Maybe the FA need to deal with problem gamblers within the game better, and it could be argued there is too much betting-related marketing rammed down the throats of football fans, but Barton is wrong to blame the FA’s relationship with bookmakers for his misdemeanours.
Barton said: “I think if the FA is truly serious about tackling the culture of gambling in football, it needs to look at its own dependence on the gambling companies, their role in football and in sports broadcasting, rather than just blaming the players who place a bet.”
In September 2007 the law changed to allow sports betting to be advertised on TV. Before that it was only football pools, the National Lottery and bingo premises and this is where Barton’s claim falls down.

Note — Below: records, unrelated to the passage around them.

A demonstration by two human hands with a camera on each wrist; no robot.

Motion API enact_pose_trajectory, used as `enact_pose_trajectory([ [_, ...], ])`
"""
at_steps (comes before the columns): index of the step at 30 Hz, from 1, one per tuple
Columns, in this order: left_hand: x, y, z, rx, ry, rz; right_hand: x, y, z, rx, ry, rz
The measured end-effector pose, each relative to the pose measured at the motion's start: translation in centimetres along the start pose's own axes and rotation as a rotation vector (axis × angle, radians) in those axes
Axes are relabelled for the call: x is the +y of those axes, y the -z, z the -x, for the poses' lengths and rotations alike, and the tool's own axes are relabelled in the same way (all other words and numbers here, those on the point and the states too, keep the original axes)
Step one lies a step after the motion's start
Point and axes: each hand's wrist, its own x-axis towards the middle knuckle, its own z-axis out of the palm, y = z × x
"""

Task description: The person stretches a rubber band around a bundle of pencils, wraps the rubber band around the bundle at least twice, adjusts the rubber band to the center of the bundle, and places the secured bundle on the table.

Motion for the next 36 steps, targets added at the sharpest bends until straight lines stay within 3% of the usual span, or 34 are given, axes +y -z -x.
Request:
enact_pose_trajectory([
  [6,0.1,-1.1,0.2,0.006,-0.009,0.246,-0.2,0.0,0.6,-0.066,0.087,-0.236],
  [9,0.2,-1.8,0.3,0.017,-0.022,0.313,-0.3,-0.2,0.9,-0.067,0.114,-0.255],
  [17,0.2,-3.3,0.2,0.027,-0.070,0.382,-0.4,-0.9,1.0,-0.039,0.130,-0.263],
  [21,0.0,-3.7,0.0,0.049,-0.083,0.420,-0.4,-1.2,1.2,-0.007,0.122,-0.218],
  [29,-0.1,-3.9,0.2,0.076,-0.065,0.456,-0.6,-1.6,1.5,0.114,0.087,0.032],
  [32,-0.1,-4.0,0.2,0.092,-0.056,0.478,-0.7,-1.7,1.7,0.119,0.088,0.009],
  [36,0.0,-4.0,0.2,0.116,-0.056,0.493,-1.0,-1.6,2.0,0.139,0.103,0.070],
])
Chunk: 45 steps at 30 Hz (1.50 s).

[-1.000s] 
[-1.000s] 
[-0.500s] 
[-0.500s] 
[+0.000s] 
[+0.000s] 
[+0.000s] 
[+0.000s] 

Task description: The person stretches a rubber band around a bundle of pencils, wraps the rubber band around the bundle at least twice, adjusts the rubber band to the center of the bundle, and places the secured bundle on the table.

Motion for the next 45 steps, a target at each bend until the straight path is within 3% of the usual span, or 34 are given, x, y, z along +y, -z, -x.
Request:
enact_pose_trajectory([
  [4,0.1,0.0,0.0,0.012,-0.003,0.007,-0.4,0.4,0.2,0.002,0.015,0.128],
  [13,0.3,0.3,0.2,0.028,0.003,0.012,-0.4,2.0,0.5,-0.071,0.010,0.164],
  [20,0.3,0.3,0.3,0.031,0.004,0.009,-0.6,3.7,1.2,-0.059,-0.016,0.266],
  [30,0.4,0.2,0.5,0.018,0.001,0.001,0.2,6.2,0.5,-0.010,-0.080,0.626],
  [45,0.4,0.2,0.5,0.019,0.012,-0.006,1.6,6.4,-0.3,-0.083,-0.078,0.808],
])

Barton says: “There is a huge clash between their rules and the culture that surrounds the modern game, where anyone who watches follows football on TV or in the stadia is bombarded by marketing, advertising and sponsorship by betting companies, and where much of the coverage now, on Sky for example, is intertwined with the broadcasters’ own gambling interests.”
However, Barton was breaking the rules as early as 2006. He opposed his Manchester City side at West Ham and laid Georgios Samaras to score first against Fulham on Betfair long before betting advertising was commonplace in football.